WHAT NEEDS TO BE DONE | Reproduce each line of the material precisely.

DATASET EXCERPT |
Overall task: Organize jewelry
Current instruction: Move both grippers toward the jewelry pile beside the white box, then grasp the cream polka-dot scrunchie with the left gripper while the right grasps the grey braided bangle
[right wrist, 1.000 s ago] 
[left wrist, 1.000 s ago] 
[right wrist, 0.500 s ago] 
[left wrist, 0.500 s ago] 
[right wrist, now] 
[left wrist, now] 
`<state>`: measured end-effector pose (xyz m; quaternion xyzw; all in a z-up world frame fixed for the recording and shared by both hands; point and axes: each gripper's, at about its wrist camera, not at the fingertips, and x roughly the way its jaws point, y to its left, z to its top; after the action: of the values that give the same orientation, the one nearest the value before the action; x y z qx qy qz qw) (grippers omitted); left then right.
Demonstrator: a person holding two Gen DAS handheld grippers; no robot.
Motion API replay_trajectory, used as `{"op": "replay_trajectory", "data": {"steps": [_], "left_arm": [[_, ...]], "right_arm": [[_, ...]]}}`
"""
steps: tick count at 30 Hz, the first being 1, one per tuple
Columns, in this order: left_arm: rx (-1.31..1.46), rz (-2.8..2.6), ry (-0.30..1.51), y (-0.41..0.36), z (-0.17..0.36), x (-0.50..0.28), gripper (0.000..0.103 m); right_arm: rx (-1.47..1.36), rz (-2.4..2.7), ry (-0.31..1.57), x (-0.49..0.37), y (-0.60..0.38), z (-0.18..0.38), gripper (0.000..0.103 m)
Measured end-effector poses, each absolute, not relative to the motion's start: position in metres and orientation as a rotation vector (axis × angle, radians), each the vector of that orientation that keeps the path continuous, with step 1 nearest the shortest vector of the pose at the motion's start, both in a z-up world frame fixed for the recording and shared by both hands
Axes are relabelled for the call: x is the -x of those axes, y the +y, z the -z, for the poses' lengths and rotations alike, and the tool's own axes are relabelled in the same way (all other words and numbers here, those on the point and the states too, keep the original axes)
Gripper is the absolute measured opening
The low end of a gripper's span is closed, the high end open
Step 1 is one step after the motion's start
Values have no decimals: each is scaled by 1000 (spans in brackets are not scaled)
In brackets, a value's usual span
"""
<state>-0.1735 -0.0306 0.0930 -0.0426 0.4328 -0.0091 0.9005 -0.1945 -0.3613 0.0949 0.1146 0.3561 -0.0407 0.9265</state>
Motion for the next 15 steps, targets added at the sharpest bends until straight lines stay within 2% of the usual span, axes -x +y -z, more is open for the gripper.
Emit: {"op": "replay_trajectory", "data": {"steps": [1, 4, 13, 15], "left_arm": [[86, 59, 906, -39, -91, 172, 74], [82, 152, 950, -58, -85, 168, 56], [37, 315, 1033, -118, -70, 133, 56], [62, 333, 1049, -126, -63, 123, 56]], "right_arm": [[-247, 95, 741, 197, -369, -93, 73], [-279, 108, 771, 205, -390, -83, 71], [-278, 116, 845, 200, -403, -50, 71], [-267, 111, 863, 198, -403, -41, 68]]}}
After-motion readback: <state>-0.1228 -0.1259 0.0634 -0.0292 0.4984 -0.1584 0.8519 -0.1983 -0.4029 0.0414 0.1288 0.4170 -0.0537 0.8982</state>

SOLUTION FOR THIS PROBLEM |
Overall task: Organize jewelry
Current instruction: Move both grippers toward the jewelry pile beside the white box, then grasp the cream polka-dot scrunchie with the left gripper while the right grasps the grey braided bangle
[right wrist, 1.000 s ago] 
[left wrist, 1.000 s ago] 
[right wrist, 0.500 s ago] 
[left wrist, 0.500 s ago] 
[right wrist, now] 
[left wrist, now] 
`<state>`: measured end-effector pose (xyz m; quaternion xyzw; all in a z-up world frame fixed for the recording and shared by both hands; point and axes: each gripper's, at about its wrist camera, not at the fingertips, and x roughly the way its jaws point, y to its left, z to its top; after the action: of the values that give the same orientation, the one nearest the value before the action; x y z qx qy qz qw) (grippers omitted); left then right.
Demonstrator: a person holding two Gen DAS handheld grippers; no robot.
Motion API replay_trajectory, used as `{"op": "replay_trajectory", "data": {"steps": [_], "left_arm": [[_, ...]], "right_arm": [[_, ...]]}}`
"""
steps: tick count at 30 Hz, the first being 1, one per tuple
Columns, in this order: left_arm: rx (-1.31..1.46), rz (-2.8..2.6), ry (-0.30..1.51), y (-0.41..0.36), z (-0.17..0.36), x (-0.50..0.28), gripper (0.000..0.103 m); right_arm: rx (-1.47..1.36), rz (-2.4..2.7), ry (-0.31..1.57), x (-0.49..0.37), y (-0.60..0.38), z (-0.18..0.38), gripper (0.000..0.103 m)
Measured end-effector poses, each absolute, not relative to the motion's start: position in metres and orientation as a rotation vector (axis × angle, radians), each the vector of that orientation that keeps the path continuous, with step 1 nearest the shortest vector of the pose at the motion's start, both in a z-up world frame fixed for the recording and shared by both hands
Axes are relabelled for the call: x is the -x of those axes, y the +y, z the -z, for the poses' lengths and rotations alike, and the tool's own axes are relabelled in the same way (all other words and numbers here, those on the point and the states too, keep the original axes)
Gripper is the absolute measured opening
The low end of a gripper's span is closed, the high end open
Step 1 is one step after the motion's start
Values have no decimals: each is scaled by 1000 (spans in brackets are not scaled)
In brackets, a value's usual span
"""
<state>-0.1735 -0.0306 0.0930 -0.0426 0.4328 -0.0091 0.9005 -0.1945 -0.3613 0.0949 0.1146 0.3561 -0.0407 0.9265</state>
Motion for the next 15 steps, targets added at the sharpest bends until straight lines stay within 2% of the usual span, axes -x +y -z, more is open for the gripper.
Emit: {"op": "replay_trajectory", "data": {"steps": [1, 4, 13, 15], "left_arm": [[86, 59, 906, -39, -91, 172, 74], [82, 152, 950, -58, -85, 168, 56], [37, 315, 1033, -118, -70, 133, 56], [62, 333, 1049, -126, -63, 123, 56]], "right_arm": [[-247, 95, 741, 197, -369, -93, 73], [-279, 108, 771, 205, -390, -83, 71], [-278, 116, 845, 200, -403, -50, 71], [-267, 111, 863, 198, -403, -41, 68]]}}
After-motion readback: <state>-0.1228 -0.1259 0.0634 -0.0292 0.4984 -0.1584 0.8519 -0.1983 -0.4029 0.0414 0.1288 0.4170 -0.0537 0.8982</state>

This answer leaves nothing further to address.